Mais en ce qui concerne le rachat des brevets de Nortel, entreprise canadienne spécialisée dans le secteur des télécommunications, aucune décision de ce type n'a pour l'instant été prise. La société qui a déposé le bilan en 2009 a vendu, début juillet, 6000 brevets et demandes de brevets relatifs à Internet et aux technologies sans fil, internet mobile haut débit compris, à un consortium formé par Apple, Microsoft, RIM (BlackBerry), Ericsson, Sony et EMC. La transaction représentait 4,5 milliards de dollars. Google et Intel étaient aussi sur les rangs, mais les premiers n'auraient proposé «que» 900 millions de dollars, avant de refuser l'offre d'intégrer le consortium, estimant qu'un brevet que tout le monde possède ne peut permettre de se protéger en cas d'attaque.

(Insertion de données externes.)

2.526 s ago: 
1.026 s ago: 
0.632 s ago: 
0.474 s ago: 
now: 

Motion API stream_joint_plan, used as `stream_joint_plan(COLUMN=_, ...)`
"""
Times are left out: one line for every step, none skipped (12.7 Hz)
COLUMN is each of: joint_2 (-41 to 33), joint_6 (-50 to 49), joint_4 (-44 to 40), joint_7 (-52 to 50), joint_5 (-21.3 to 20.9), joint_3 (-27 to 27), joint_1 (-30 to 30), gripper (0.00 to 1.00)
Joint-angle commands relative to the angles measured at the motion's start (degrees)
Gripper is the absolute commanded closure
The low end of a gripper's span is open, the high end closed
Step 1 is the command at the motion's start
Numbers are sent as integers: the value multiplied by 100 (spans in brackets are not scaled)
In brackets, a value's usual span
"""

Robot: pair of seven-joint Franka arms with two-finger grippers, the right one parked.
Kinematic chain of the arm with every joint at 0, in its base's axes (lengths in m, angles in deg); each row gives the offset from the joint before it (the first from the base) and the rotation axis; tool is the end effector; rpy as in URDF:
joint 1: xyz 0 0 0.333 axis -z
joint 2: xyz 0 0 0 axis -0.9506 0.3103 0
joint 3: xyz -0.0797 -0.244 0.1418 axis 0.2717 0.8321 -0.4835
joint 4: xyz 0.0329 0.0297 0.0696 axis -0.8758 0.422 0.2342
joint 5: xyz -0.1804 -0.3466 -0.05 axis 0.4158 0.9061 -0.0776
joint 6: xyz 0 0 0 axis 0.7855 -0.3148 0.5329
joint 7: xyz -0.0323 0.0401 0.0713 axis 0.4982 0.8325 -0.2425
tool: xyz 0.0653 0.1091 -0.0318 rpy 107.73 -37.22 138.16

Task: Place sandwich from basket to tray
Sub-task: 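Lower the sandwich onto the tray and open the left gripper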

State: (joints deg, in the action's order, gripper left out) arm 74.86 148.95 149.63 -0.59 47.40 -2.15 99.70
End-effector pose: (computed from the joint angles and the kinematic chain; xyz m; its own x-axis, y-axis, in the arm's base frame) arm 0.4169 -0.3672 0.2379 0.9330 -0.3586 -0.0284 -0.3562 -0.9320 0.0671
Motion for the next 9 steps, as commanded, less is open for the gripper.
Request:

Une protection devenue obligatoire en cas d'attaque

Car c'est bien là le fond du problème : détenir un brevet, c'est s'assurer d'avoir des armes pour répliquer en cas d'attaque . Et à ce jeu là, Google est loin derrière. Avant l'achat en juillet des 1030 brevets d'IBM - et peut-être prochainement celui des 8000 brevets d'InterDigital avec qui les négociations sont en cours - l'entreprise en possédait 700 environ. De leur côté, et sans compter les achats récents, Apple et Microsoft en étaient respectivement à 4083 et 18.276 (Samsung lui en possède 43 983). Un écart qui s'explique facilement: si on excepte les achats de brevets, en 2010 Microsoft en a déposé 3094 contre 563 pour Apple. De leur côté, IBM et Samsung atteignaient les 5896 et 4551.

Cette inflation des procédures judiciaires mène parfois à des situations ubuesques, comme lorsque Zynga, éditeur de jeux sociaux sur Facebook, a récemment fait condamner au Brésil Vostu, entreprise concurrente. Le litige portait sur les idées des jeux, leur mécanisme et le modèle économique de vente des biens virtuels. Vostu a été contraint de retirer quatre de ses jeux d'Orkut, réseau social très populaire au Brésil, sous peine de devoir payer 8900 euros d'amende par jour. Or, Orkut appartient à Google, qui a investi l'été dernier entre 100 et 200 millions de dollars dans Zynga. Une boucle bouclée de bien belle manière mais qui n'est pas inédite. Nombre des géants du web possèdent une partie du capital de leurs concurrents, et se retrouvent dans ce type de situation. On ne se rappelle que trop bien l'accord passé en 1997 entre Microsoft et Apple quand le premier avait investi 150 millions de dollars dans le second.